In biology, phenetics (/fɪˈnɛtɪks/; from Ancient Greek φαίνειν (phainein) 'to appear'), also known as taximetrics, is an attempt to classify organisms based on overall similarity, usually with respect to morphology or other observable traits, regardless of their phylogeny or evolutionary relation. It is related closely to numerical taxonomy which is concerned with the use of numerical methods for taxonomic classification. Many people contributed to the development of phenetics, but the most influential were Peter Sneath and Robert R. Sokal. Their books are still primary references for this sub-discipline, although now out of print.

Phenetics has been largely superseded by cladistics for research into evolutionary relationships among species. However, certain phenetic methods, such as neighbor-joining, are used for phylogenetics, as a reasonable approximation of phylogeny when more advanced methods (such as Bayesian inference) are too expensive computationally.

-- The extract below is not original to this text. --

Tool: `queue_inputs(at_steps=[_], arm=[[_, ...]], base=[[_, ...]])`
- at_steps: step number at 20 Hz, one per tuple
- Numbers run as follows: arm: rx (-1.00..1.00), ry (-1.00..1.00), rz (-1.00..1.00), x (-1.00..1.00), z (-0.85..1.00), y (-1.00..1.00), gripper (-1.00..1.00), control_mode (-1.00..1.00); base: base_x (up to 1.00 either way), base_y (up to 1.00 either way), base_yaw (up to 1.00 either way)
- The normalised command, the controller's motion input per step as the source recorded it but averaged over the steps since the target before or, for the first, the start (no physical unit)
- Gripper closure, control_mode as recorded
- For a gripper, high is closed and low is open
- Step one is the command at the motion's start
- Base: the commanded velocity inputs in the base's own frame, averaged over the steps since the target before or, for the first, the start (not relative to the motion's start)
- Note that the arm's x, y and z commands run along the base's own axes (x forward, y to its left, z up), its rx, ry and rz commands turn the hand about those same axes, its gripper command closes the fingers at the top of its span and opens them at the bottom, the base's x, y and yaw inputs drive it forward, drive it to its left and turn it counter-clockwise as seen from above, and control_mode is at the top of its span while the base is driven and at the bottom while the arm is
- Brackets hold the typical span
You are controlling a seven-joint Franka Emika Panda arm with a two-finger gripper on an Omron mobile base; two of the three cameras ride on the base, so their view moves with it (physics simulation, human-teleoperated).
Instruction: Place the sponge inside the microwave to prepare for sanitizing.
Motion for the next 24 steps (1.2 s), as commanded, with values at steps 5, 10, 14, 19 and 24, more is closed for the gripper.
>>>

Phenetic techniques include various forms of clustering and ordination. These are sophisticated methods of reducing the variation displayed by organisms to a manageable degree. In practice this means measuring dozens of variables, and then presenting them as two- or three-dimensional graphs. Much of the technical challenge of phenetics concerns balancing the loss of information due to such a reduction against the ease of interpreting the resulting graphs.

The method can be traced back to 1763 and Michel Adanson (in his Familles des plantes) because of two shared basic principles – overall similarity and equal weighting – and modern pheneticists are sometimes termed neo-Adansonians.

Phenetic analyses are "unrooted", that is, they do not distinguish between plesiomorphies, traits that are inherited from an ancestor, and apomorphies, traits that evolved anew in one or several lineages. A common problem with phenetic analysis is that basal evolutionary grades, which retain many plesiomorphies compared to more advanced lineages, seem to be monophyletic. Phenetic analyses are also liable to be rendered inaccurate by convergent evolution and adaptive radiation. Cladistic methods attempt to solve those problems.

Consider for example songbirds. These can be divided into two groups – Corvida, which retains ancient characteristics of phenotype and genotype, and Passerida, which has more modern traits. But only the latter are a group of closest relatives; the former are numerous independent and ancient lineages which are related about as distantly to each other as each single one of them is to the Passerida. For a phenetic analysis, the large degree of overall similarity found among the Corvida will make them seem to be monophyletic too, but their shared traits were present in the ancestors of all songbirds already. It is the loss of these ancestral traits rather than their presence that signifies which songbirds are more closely related to each other than to other songbirds. However, the requirement that taxa be monophyletic – rather than paraphyletic as for the case of the Corvida – is itself part of the cladistic method of taxonomy, not necessarily obeyed absolutely by other methods.

The two methods are not mutually exclusive. There is no reason why, e.g., species identified using phenetics cannot subsequently be subjected to cladistic analysis, to determine their evolutionary relationships. Phenetic methods can also be superior to cladistics when only the distinctness of related taxa is important, as the computational requirements are less.

The history of pheneticism and cladism as rival taxonomic systems is analysed in David Hull's 1988 book Science as a Process.